Amilia makes a friend named Mahveen. They met during a college visit, and since they both like the university and cats and rap music, they decide to room together. They exchange numbers and social media accounts, and they begin messaging every day.

Her mother disapproves and gives her a complete bulleted outline of the flaws of the college. She also mentions that headscarves are tacky.

Her father wonders again why she can't be friends with Cassie Wiggins even though Cassie crashed her car into a storefront last week.

Amilia ignores her parents in favor of scrolling through Twitter. She continues to plan for college.

When Amilia is eighteen, she is just Young and Naive enough to tell her parents that she doesn't believe pushing buttons from nine to five every day is a respectable job.
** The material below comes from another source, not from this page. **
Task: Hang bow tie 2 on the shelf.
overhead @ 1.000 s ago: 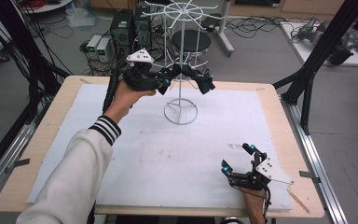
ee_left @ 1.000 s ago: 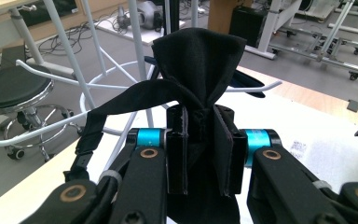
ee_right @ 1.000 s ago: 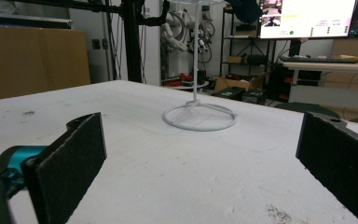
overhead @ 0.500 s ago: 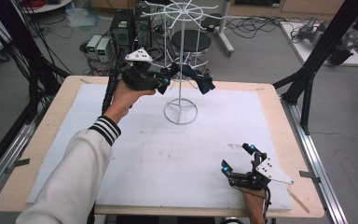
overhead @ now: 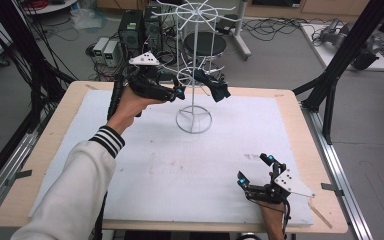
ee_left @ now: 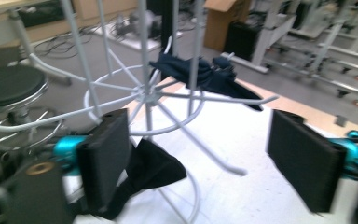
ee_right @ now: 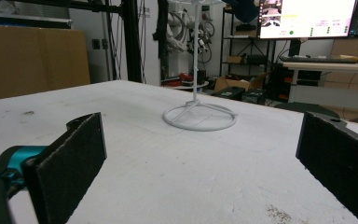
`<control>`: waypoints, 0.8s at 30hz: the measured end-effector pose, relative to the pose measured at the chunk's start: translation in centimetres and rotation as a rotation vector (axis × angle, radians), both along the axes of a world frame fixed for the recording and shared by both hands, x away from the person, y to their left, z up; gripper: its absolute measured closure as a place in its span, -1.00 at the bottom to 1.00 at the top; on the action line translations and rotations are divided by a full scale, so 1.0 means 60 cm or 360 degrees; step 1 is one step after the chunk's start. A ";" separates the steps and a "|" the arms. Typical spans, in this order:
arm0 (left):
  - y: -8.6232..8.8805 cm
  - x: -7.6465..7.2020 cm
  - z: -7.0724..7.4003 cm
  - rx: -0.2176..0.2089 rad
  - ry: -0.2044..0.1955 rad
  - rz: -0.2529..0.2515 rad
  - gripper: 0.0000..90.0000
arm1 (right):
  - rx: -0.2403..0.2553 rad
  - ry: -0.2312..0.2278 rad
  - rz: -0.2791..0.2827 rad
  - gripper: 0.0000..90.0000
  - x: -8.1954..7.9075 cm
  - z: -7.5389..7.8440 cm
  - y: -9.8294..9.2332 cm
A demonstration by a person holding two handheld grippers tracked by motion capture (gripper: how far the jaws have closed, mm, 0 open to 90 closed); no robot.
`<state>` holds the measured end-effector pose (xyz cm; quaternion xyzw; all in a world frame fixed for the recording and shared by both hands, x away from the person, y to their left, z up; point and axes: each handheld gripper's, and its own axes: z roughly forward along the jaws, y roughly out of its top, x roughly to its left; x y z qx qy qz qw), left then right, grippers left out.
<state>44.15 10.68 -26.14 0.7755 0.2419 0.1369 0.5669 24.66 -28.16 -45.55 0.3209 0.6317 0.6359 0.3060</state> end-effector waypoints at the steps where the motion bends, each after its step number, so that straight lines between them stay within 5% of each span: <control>1: 0.002 -0.001 0.001 0.0004 -0.0021 0.0003 -0.68 | -0.0001 -0.0004 -0.0002 -0.98 0.000 0.000 0.000; 5: 0.008 -0.004 0.004 -0.0014 -0.0043 -0.0023 -0.87 | -0.0004 -0.0002 -0.0005 -0.98 0.000 0.000 0.000; 13: 0.021 -0.032 0.007 -0.0008 -0.0065 -0.0110 -0.96 | -0.0007 -0.0003 -0.0004 -0.98 0.000 0.000 0.000; 19: 0.042 -0.082 -0.004 -0.0004 -0.0162 -0.0180 -0.96 | -0.0002 0.0004 -0.0013 -0.98 0.000 0.000 0.001; 24: 0.076 -0.137 -0.039 -0.0022 -0.0238 -0.0168 -0.96 | -0.0015 -0.0009 -0.0021 -0.98 -0.001 0.000 0.001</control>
She does this after she receives the acceptance of the university and the approval of a scholarship. She tells them that she no longer needs their financial assistance, and her father vows that she will regret living without his good insurance.

"Okay," Amilia says because she doesn't know how else to respond.

She goes to university, and she leaves her glasses, lenses thick and frames heavy, in the bedroom of her childhood home.


a/n: I got this idea when we were having an open discussion about drone warfare in my government class. That, and I was in the midst of finals, so this is the result of good old-fashioned procrastination. The name Amilia comes from this letter ( 2016/04/alex-st-johns-daughter-wrong-women-tech/) she wrote to her father about women in technology.